Data records

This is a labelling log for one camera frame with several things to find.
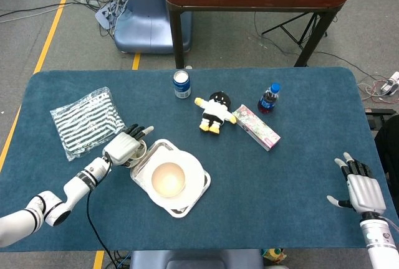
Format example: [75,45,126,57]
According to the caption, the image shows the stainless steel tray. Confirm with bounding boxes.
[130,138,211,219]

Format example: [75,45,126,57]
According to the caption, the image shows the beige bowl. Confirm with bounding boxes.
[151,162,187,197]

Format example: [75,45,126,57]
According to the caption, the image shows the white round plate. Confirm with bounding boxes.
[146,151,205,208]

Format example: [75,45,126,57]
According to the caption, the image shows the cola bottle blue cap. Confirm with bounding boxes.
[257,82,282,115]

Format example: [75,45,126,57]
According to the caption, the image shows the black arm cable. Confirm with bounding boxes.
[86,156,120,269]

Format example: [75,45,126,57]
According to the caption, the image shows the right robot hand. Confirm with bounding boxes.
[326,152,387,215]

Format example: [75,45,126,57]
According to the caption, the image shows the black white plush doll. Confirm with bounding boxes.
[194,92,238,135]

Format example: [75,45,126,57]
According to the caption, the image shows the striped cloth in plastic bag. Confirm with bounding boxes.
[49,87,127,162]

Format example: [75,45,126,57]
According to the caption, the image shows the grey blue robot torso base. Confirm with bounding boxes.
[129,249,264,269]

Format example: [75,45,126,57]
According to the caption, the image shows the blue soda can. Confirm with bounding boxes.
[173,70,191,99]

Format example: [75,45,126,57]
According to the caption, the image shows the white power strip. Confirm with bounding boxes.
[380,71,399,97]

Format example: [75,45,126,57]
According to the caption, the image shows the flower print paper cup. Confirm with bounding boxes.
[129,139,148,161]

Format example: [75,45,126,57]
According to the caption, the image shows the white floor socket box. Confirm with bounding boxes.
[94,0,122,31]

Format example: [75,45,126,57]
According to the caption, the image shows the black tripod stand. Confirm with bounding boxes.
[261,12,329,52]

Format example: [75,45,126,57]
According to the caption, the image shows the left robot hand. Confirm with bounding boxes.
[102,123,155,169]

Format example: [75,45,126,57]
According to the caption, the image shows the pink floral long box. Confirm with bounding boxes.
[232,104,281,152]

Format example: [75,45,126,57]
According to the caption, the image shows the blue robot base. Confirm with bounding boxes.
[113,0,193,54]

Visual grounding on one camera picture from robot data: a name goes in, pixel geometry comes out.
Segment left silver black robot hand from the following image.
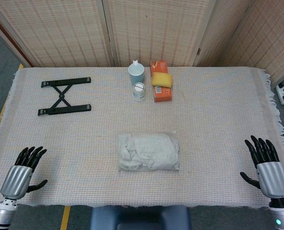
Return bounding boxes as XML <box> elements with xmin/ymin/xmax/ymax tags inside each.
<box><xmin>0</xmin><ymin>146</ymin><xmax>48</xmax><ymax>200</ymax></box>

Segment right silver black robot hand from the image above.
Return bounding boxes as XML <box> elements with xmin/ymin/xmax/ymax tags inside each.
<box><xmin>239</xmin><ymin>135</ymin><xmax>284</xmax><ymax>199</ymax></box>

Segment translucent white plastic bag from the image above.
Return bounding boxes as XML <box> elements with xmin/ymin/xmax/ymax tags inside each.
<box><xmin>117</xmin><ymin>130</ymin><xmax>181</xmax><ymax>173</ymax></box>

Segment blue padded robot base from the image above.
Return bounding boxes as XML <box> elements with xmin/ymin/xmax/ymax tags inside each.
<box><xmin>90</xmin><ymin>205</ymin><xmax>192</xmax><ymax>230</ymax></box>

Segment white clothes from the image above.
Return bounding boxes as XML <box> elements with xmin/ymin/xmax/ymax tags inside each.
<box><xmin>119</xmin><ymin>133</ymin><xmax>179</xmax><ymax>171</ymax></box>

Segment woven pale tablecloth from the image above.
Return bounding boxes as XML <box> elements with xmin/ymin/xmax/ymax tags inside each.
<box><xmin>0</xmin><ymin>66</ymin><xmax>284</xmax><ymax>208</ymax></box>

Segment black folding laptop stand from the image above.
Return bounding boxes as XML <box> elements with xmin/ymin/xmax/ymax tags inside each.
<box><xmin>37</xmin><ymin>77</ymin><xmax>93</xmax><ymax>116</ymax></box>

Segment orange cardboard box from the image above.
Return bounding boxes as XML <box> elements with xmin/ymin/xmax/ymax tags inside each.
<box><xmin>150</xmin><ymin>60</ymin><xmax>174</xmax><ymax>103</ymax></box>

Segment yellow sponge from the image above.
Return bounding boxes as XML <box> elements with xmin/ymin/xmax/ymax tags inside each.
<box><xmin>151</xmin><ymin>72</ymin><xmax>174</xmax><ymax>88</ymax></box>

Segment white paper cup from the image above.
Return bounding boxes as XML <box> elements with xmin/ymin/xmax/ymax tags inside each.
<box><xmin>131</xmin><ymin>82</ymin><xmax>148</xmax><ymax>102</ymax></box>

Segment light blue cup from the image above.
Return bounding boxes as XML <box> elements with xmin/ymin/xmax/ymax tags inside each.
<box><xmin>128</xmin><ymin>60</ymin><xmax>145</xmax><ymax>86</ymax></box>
---
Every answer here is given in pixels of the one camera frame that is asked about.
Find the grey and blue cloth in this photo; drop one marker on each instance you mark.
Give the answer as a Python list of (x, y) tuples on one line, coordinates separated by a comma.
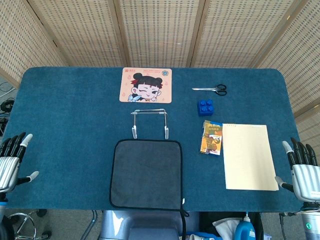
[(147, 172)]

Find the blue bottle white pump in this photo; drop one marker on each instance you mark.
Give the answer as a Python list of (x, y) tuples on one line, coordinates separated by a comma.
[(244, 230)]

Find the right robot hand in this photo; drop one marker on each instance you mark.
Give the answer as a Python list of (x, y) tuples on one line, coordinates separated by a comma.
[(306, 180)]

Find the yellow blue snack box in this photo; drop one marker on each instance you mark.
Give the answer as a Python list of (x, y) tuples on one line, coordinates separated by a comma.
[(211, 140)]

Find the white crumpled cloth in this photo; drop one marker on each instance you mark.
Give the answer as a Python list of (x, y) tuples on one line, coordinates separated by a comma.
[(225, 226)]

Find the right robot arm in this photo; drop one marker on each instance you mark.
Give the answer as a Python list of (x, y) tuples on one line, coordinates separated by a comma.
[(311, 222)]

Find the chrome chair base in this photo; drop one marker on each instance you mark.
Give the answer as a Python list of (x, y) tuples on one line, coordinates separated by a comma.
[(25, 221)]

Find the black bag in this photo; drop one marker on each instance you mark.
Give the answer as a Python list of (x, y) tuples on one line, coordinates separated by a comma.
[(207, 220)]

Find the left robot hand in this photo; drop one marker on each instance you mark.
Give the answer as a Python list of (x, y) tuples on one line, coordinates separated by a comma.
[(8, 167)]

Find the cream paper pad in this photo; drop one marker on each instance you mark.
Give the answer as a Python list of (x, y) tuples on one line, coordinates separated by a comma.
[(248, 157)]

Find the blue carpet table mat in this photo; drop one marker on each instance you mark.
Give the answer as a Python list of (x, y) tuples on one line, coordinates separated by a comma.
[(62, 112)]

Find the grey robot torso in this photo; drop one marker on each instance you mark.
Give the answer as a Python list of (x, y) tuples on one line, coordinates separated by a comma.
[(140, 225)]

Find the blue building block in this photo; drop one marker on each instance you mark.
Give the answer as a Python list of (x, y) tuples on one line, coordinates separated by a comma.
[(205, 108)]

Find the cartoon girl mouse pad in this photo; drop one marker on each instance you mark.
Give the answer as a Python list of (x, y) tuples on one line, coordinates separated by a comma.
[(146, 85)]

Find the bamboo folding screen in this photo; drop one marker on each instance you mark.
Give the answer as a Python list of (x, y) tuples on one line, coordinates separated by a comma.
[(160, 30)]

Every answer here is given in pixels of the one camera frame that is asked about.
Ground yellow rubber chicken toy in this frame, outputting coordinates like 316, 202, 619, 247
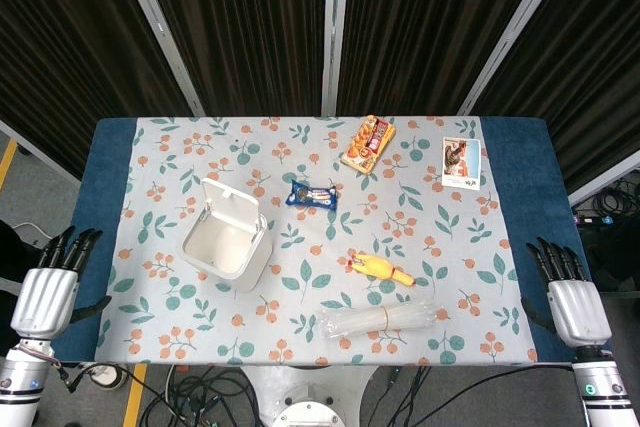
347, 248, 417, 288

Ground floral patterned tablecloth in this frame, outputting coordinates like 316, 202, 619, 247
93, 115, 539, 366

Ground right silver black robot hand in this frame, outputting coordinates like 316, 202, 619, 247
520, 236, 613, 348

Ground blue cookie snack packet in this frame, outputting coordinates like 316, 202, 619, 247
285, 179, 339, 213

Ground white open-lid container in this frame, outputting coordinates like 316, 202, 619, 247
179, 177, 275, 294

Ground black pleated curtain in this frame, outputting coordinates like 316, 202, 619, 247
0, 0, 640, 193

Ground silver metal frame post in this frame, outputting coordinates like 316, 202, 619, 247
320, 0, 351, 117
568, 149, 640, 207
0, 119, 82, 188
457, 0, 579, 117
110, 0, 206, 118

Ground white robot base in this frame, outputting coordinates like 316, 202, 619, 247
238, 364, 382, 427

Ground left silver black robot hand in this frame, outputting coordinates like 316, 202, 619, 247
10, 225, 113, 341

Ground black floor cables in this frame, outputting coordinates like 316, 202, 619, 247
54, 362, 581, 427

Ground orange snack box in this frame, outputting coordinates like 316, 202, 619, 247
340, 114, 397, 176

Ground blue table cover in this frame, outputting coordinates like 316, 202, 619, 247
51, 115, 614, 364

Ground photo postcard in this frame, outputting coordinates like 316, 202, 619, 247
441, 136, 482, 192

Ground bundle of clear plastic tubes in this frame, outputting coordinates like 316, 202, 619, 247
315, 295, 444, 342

→ Exercise prompt:
Wherever the string "above" appears in the entries, copy that line.

→ Response box:
Segment right silver black robot hand from the image above.
Segment translucent white plastic bag from the image above.
Segment blue padded robot base from the image above.
Segment white clothes from the image above.
Segment woven pale tablecloth from the image above.
Segment black folding laptop stand from the image above.
Segment orange cardboard box from the image above.
Segment yellow sponge from the image above.
Segment white paper cup from the image above.
Segment light blue cup from the image above.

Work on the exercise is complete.